*Work task:*
Nothing but the lines below, from the first through the line containing "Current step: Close", should be set down, each one exactly and without pictures.

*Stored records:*
┏━━
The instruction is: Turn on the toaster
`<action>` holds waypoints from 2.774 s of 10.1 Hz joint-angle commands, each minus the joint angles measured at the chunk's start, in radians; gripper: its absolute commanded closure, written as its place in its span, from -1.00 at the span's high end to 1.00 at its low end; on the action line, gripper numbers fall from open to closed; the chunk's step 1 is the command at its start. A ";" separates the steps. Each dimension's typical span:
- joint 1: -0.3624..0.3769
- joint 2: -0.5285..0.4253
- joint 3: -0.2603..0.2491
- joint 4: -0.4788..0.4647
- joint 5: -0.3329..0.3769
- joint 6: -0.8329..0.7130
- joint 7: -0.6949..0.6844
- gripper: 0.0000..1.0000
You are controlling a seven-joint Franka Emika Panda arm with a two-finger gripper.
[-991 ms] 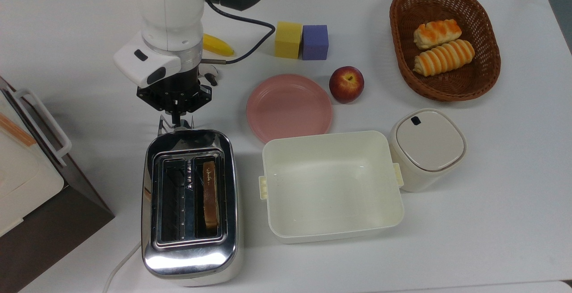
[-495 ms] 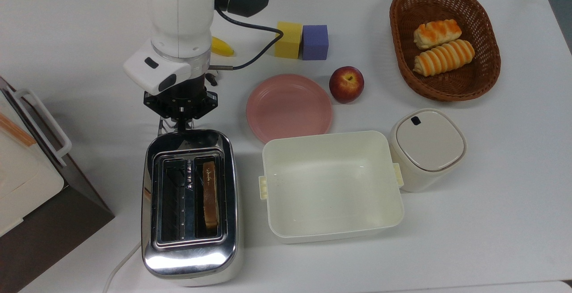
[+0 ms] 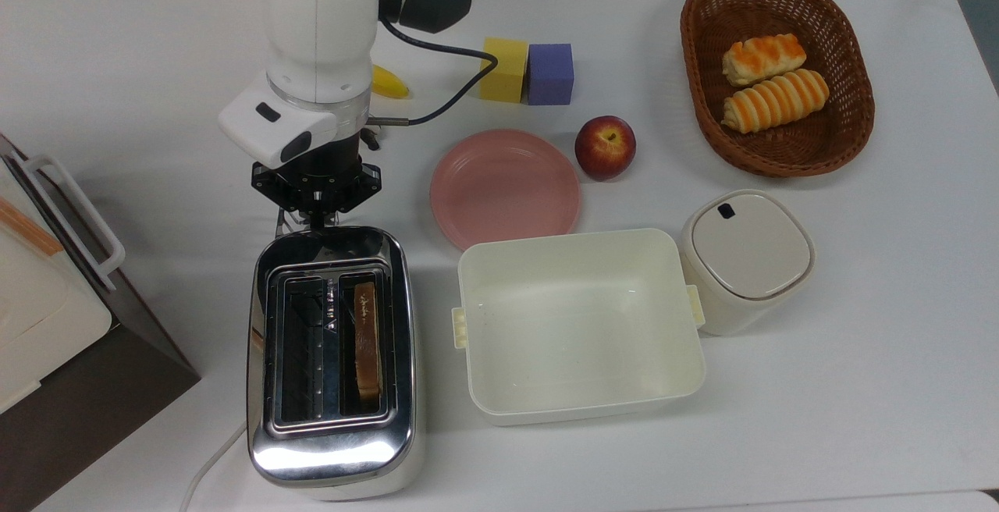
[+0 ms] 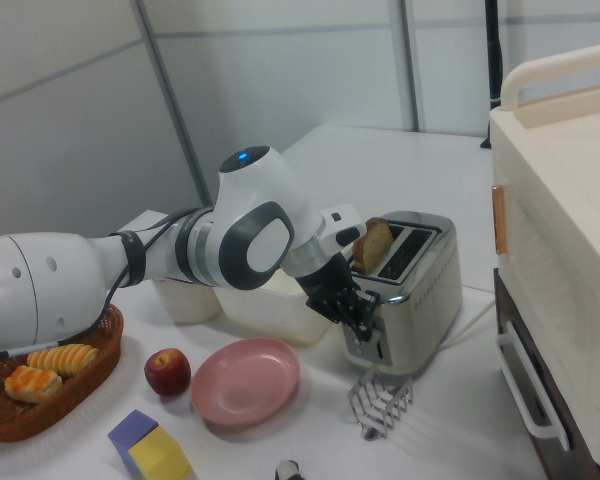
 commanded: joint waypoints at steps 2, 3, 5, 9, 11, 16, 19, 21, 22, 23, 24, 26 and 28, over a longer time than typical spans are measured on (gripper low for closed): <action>-0.019 0.051 0.012 0.002 -0.028 0.058 -0.010 -1.00; -0.019 0.057 0.012 0.001 -0.033 0.058 -0.010 -1.00; -0.022 0.074 0.012 0.001 -0.050 0.059 -0.010 -1.00; -0.027 0.103 0.012 -0.004 -0.063 0.064 -0.009 -1.00; -0.027 0.104 0.012 -0.004 -0.063 0.064 -0.009 -1.00; -0.027 0.091 0.014 -0.007 -0.063 0.062 -0.009 -1.00; -0.025 -0.012 0.014 -0.021 -0.056 0.018 -0.009 -1.00; -0.019 -0.070 0.015 -0.022 -0.054 -0.051 -0.010 -1.00; -0.012 -0.096 0.015 -0.022 -0.051 -0.089 -0.006 -1.00; -0.007 -0.121 0.027 -0.021 -0.050 -0.134 -0.006 -1.00; -0.007 -0.145 0.044 -0.019 -0.047 -0.173 -0.004 -1.00; -0.004 -0.208 0.064 -0.015 -0.043 -0.270 -0.001 -1.00; -0.004 -0.289 0.078 0.019 0.033 -0.447 0.004 -0.31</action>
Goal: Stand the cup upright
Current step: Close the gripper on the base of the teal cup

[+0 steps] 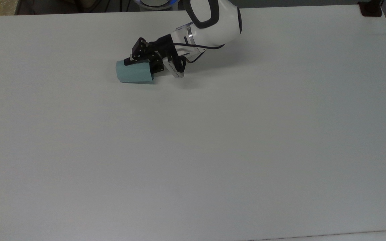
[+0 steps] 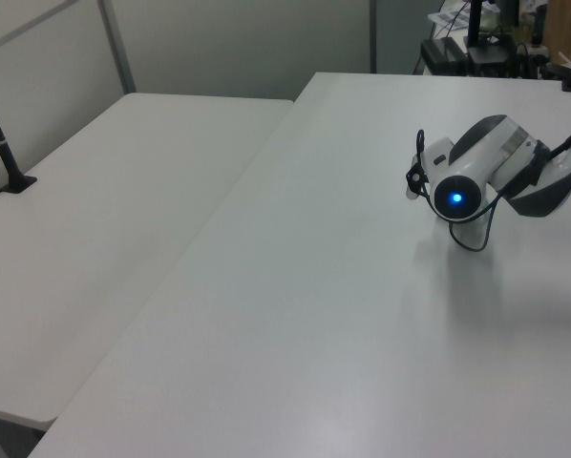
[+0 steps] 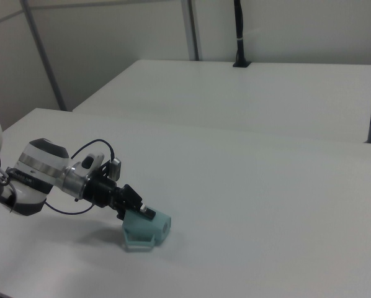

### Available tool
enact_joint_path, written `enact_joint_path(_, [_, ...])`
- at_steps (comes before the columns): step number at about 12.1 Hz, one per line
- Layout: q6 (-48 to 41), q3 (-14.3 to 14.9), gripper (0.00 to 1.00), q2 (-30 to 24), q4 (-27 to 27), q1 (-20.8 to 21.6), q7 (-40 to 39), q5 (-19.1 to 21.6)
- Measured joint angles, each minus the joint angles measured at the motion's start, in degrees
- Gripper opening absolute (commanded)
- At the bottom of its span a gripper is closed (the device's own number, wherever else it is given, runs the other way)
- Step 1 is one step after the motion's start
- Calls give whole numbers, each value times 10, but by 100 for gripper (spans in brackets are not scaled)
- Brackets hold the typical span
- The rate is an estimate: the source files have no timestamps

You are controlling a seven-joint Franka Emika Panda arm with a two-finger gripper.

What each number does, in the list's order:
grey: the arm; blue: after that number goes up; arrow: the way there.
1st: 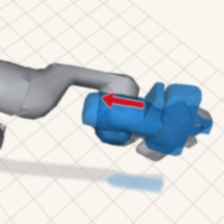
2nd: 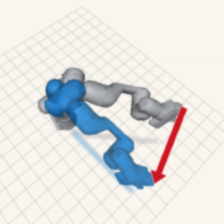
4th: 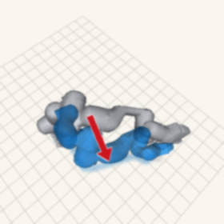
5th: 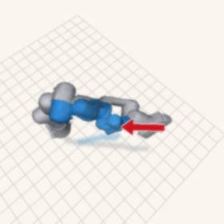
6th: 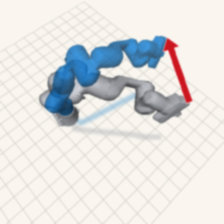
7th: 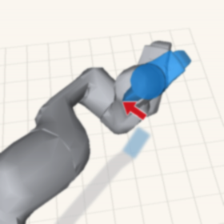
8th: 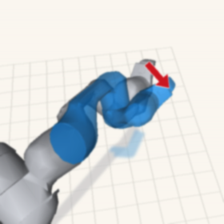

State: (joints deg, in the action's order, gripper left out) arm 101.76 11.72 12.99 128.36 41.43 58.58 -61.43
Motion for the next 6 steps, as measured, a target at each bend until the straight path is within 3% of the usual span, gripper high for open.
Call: enact_joint_path(6, [7, 2, 0, -3, -4, -2, -27, 3])
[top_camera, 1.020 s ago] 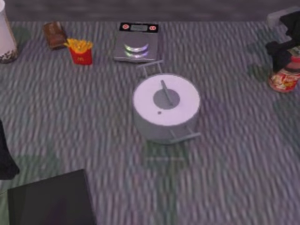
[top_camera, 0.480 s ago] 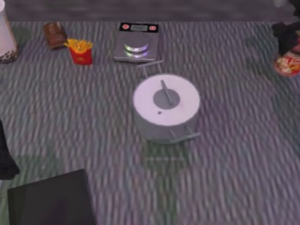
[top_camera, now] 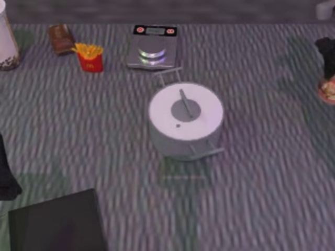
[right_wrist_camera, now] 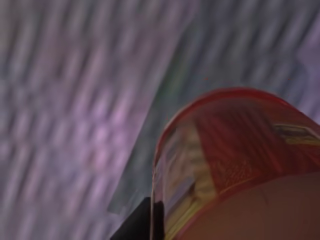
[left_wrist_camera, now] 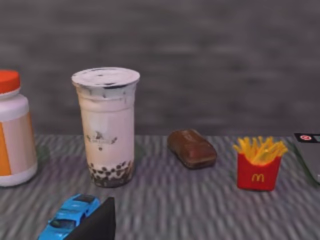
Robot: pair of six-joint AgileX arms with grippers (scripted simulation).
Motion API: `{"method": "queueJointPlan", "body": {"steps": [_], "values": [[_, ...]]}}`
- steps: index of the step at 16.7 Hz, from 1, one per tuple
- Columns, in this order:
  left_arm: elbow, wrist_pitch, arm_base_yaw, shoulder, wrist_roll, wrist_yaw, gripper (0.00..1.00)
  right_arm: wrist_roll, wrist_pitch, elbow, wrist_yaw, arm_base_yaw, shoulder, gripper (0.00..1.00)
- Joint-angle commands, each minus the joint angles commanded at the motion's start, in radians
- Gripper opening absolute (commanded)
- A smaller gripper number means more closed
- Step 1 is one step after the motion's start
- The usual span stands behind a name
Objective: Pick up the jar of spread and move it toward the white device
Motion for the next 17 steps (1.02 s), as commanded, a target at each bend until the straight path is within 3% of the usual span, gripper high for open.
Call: {"method": "queueJointPlan", "body": {"steps": [5,12,17], "values": [[0.000,0.000,0.000,0.000,0.000,0.000,1.00,-0.002,0.095,-0.263,-0.003,0.004,-0.211,0.00],[0.000,0.000,0.000,0.000,0.000,0.000,1.00,0.002,0.109,-0.293,-0.003,0.000,-0.239,0.00],[0.000,0.000,0.000,0.000,0.000,0.000,1.00,0.162,0.158,-0.328,0.013,0.072,-0.233,0.00]]}}
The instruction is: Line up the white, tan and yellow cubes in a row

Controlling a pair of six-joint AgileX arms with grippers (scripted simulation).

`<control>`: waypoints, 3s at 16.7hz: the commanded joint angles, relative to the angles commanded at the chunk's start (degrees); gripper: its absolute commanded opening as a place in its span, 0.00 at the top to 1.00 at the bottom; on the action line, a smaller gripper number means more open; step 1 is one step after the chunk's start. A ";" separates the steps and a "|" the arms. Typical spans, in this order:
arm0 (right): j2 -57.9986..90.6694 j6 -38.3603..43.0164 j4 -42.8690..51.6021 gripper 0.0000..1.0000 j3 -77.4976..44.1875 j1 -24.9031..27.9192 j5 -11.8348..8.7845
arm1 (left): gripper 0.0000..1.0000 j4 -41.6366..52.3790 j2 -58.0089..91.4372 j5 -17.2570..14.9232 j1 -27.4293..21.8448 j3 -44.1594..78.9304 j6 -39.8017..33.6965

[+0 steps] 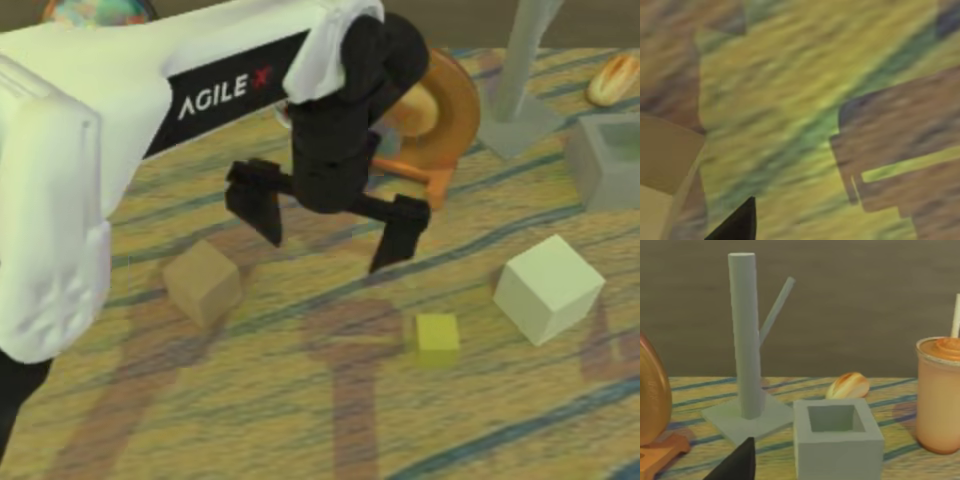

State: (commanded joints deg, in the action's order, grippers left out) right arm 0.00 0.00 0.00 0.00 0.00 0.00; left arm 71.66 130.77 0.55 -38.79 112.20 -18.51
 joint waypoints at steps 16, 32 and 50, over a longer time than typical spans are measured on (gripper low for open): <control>0.00 0.00 0.00 0.00 0.00 0.00 0.00 | 0.00 -8.66 -12.50 -0.62 15.86 -21.16 38.36; 0.00 0.00 0.00 0.00 0.00 0.00 0.00 | 0.08 -26.41 -5.24 -0.72 16.22 -31.42 38.62; 0.00 0.00 0.00 0.00 0.00 0.00 0.00 | 1.00 -26.41 -5.24 -0.72 16.22 -31.42 38.62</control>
State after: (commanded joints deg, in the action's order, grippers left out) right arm 0.00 0.00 0.00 0.00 0.00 0.00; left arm 45.24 125.53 -0.17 -22.57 80.78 20.11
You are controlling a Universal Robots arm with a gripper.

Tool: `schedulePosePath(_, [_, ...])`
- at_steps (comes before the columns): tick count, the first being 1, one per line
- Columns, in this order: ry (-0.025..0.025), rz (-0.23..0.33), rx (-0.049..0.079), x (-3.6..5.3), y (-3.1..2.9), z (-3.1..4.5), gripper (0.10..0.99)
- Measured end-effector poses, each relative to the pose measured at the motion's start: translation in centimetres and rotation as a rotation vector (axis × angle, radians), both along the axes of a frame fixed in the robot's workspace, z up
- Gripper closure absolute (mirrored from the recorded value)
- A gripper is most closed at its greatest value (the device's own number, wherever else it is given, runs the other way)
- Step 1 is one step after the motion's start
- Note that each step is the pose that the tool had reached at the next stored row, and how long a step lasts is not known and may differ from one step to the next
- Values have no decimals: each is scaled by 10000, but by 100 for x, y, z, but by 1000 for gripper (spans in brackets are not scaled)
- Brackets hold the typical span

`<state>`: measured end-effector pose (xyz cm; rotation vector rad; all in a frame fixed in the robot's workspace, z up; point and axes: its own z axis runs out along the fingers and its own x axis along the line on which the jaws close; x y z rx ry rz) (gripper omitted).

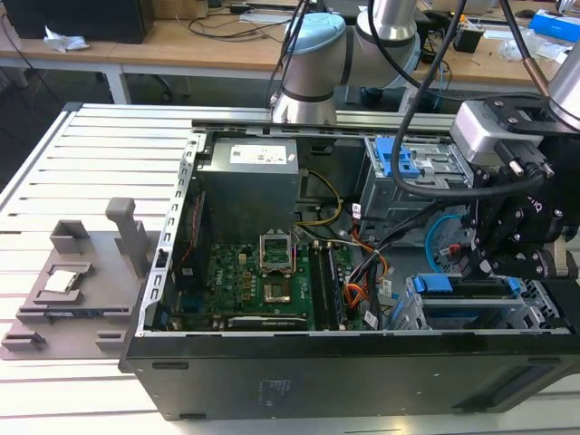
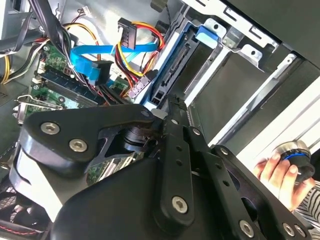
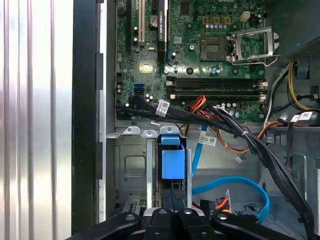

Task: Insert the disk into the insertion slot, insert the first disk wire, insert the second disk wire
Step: 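Insert the disk into the insertion slot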

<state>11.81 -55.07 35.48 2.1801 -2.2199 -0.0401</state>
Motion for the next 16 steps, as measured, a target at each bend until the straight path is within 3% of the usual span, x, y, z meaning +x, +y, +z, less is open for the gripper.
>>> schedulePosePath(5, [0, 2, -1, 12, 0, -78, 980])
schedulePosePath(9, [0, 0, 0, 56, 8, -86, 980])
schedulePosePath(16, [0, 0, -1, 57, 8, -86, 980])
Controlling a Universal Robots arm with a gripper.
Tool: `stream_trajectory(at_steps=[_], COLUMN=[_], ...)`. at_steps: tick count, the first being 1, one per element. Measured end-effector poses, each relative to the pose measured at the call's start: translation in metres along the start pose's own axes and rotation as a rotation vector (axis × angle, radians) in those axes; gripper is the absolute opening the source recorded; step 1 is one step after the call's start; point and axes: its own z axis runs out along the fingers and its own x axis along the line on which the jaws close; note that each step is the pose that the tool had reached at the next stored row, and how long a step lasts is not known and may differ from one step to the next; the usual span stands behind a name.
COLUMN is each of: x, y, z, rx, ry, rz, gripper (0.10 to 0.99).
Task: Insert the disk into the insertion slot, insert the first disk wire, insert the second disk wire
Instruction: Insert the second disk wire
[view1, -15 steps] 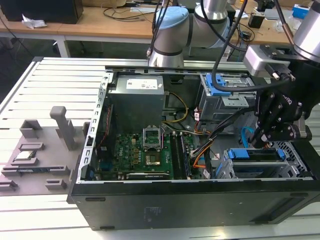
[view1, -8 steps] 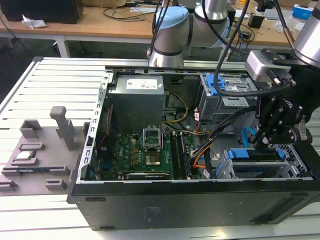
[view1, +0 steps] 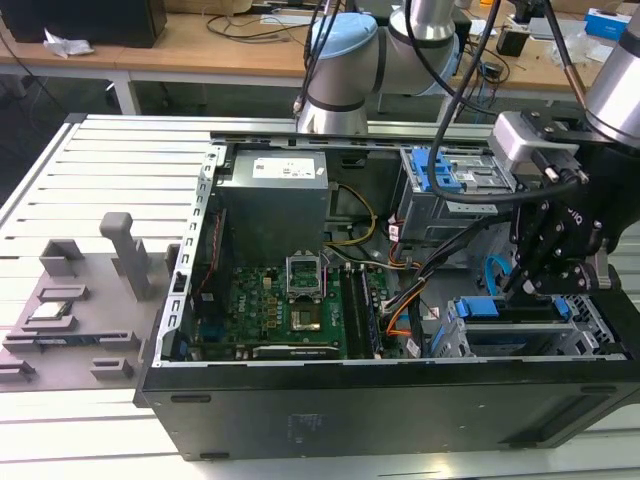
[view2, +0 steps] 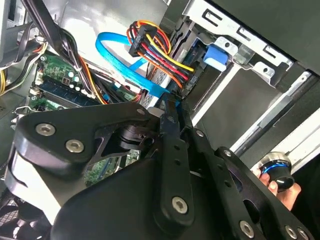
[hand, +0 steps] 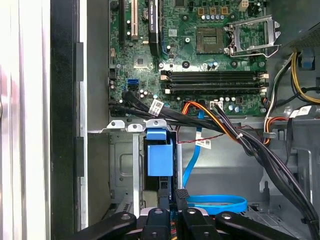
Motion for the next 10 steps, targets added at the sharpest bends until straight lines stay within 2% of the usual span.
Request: stream_trajectory(at_steps=[2, 4, 10], x=[0.0003, 0.0003, 0.0003], y=[-0.0001, -0.0002, -0.0002], z=[0.0022, 0.0026, 0.0027], rx=[0.0, 0.0, 0.0], ry=[-0.0002, 0.0031, 0.0051], rz=[0.0, 0.0, 0.0], gripper=[0.161, 0.161, 0.173])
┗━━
*Finished exercise:*
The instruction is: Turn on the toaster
`<action>` holds waypoints from 2.774 s of 10.1 Hz joint-angle commands, each minus the joint angles measured at the chunk's start, in radians; gripper: its absolute commanded closure, written as its place in its span, from -1.00 at the span's high end to 1.00 at its low end; on the action line, gripper numbers fall from open to closed; the chunk's step 1 is the command at its start. A ";" separates the steps. Each dimension's typical span:
- joint 1: -0.3624..0.3769
- joint 2: -0.5285..0.4253
- joint 3: -0.2603..0.2491
- joint 4: -0.4788..0.4647
- joint 5: -0.3329..0.3769
- joint 6: -0.8329..0.7130
- joint 7: -0.6949..0.6844
- gripper: 0.0000..1.0000
You are controlling a seven-joint Franka Emika Panda arm with a two-finger gripper.
[-991 ms] 
[-495 ms] 
[+0 ms] 
[+0 ms] 
 commanded: joint waypoints at steps 2, 3, 5, 9, 11, 16, 19, 21, 22, 23, 24, 26 and 28, over a longer time than typical spans are measured on (gripper low for closed): <action>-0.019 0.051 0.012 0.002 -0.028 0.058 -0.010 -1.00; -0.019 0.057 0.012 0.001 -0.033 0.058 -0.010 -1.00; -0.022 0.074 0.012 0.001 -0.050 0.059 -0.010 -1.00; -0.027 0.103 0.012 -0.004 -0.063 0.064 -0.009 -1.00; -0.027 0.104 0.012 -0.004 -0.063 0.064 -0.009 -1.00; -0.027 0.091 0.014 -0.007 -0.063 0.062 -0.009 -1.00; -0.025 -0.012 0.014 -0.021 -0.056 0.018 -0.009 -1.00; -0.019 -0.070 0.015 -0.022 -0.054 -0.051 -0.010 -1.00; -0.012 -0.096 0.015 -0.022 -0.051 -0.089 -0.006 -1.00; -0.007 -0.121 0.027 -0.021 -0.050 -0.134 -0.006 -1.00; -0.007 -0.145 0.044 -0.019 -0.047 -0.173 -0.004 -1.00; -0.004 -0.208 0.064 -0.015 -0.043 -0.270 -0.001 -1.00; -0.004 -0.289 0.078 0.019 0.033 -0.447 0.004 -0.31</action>
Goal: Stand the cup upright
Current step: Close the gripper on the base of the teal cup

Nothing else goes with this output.